That's it. She has refused now to go to the grocery store, sends YB and lets him shop for her. He won't bring a scooter-cart to the car for her (she needs to keep walking, and she only needs to walk 20' to where the cart is parked. But she won't even attempt it).

YB said she needs to make SOME effort, and we all agree. Not in a mean way, but very matter-of-fact. None of us can lift her, she's getting weaker and is falling more often. Dr. says she needs to KEEP walking as much as possible, not staying in her recliner all day.

I can't say she's lazy, but I can say she is just tired. She has brought up to me that she'd LIKE to move into a wheelchair, but I had to tell her that once she did that, she would also be moving into ALF. There is no room for the wheelchair. Same as with a powerchair. She was in the process of trying to obtain another powerchair and I told her that if she got one, it wouldn't really help her, she would be required to move somewhere that can handle the size of the chair.

None of this had occurred to her. YB has accamodated all her wishes to this point, but at some point--with about zero QOL, and being in chronic pain, she has to accept that the level of care she'd require if she chooses to 'step down' in her efforts. No more semi-independent living.

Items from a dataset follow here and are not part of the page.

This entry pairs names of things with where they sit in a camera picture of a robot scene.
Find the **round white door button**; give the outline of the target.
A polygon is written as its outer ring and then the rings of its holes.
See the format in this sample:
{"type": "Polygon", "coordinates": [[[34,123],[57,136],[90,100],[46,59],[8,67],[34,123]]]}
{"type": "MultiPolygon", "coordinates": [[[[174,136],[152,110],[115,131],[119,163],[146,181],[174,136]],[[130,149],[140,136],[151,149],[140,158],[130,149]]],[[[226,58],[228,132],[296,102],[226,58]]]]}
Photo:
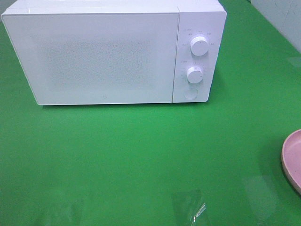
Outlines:
{"type": "Polygon", "coordinates": [[[198,96],[198,91],[196,89],[190,88],[184,92],[184,97],[188,100],[196,99],[198,96]]]}

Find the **pink round plate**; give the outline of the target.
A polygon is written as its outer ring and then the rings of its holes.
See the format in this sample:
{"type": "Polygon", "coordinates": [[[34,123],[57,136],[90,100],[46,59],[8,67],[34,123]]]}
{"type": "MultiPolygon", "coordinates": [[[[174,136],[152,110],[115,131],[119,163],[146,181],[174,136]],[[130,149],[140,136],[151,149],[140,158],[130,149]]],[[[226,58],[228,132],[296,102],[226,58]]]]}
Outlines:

It's sad. She lost the will to work on independent living during covid. She just doesn't care any more. She has ONE friend, with whom she is no longer allowed to 'run around'. (Woman is legally blind and a terror on the roads).

She's probably depressed, but would NEVER take anything for it. Honestly? At 91, we expect nothing of her, but that she keep walking. Once she quits, her whole life will change.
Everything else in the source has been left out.